_Excerpted records_:
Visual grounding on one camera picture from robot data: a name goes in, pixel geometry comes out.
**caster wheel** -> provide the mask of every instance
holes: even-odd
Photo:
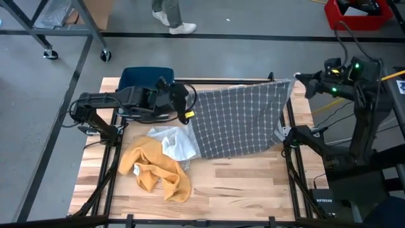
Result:
[[[108,62],[111,59],[111,52],[110,51],[101,51],[100,59],[103,62]]]
[[[44,51],[44,58],[47,58],[49,60],[57,60],[58,53],[56,51],[52,51],[52,55],[50,56],[47,51]]]

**gray pants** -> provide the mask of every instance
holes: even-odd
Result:
[[[183,21],[180,14],[180,7],[178,6],[178,0],[152,0],[152,10],[154,12],[162,11],[162,4],[164,4],[170,28],[175,29],[181,26]]]

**cardboard box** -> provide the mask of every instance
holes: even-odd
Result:
[[[84,4],[89,10],[94,22],[101,30],[106,30],[108,25],[108,16],[113,10],[115,0],[84,0]],[[66,24],[83,25],[84,21],[77,10],[69,16]]]

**yellow tag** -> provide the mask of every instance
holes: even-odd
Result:
[[[195,114],[194,114],[193,111],[189,111],[188,113],[184,114],[184,116],[185,116],[186,118],[191,118],[191,117],[193,117],[194,115],[195,115]]]

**white sneaker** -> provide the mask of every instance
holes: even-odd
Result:
[[[196,24],[193,23],[183,23],[181,26],[177,28],[170,28],[169,33],[171,35],[175,34],[190,34],[193,33],[197,28]]]
[[[167,20],[167,14],[163,11],[154,12],[152,11],[152,16],[158,19],[163,25],[169,26],[169,21]]]

_To do_:
Drop every picture, then write out the remaining entries above exactly as they appear.

_Task result_:
Visual grounding on one camera picture from robot data: a name goes in, pixel geometry comes out.
**caster wheel** -> provide the mask of every instance
holes: even-odd
Photo:
Result:
[[[108,62],[111,59],[111,52],[110,51],[101,51],[100,59],[103,62]]]
[[[44,51],[44,58],[47,58],[49,60],[57,60],[58,53],[56,51],[52,51],[52,55],[50,56],[47,51]]]

**gray pants** -> provide the mask of every instance
holes: even-odd
Result:
[[[183,21],[180,14],[180,7],[178,6],[178,0],[152,0],[152,10],[154,12],[162,11],[162,4],[164,4],[170,28],[175,29],[181,26]]]

**cardboard box** -> provide the mask of every instance
holes: even-odd
Result:
[[[84,4],[89,10],[94,22],[101,30],[106,30],[108,25],[108,16],[113,10],[115,0],[84,0]],[[66,24],[83,25],[84,21],[77,10],[69,16]]]

**yellow tag** -> provide the mask of every instance
holes: even-odd
Result:
[[[195,114],[194,114],[193,111],[189,111],[188,113],[184,114],[184,116],[185,116],[186,118],[191,118],[191,117],[193,117],[194,115],[195,115]]]

**white sneaker** -> provide the mask of every instance
holes: even-odd
Result:
[[[196,24],[193,23],[183,23],[181,26],[177,28],[170,28],[169,33],[171,35],[175,34],[190,34],[193,33],[197,28]]]
[[[167,20],[167,14],[163,11],[154,12],[152,11],[152,16],[158,19],[163,25],[169,26],[169,21]]]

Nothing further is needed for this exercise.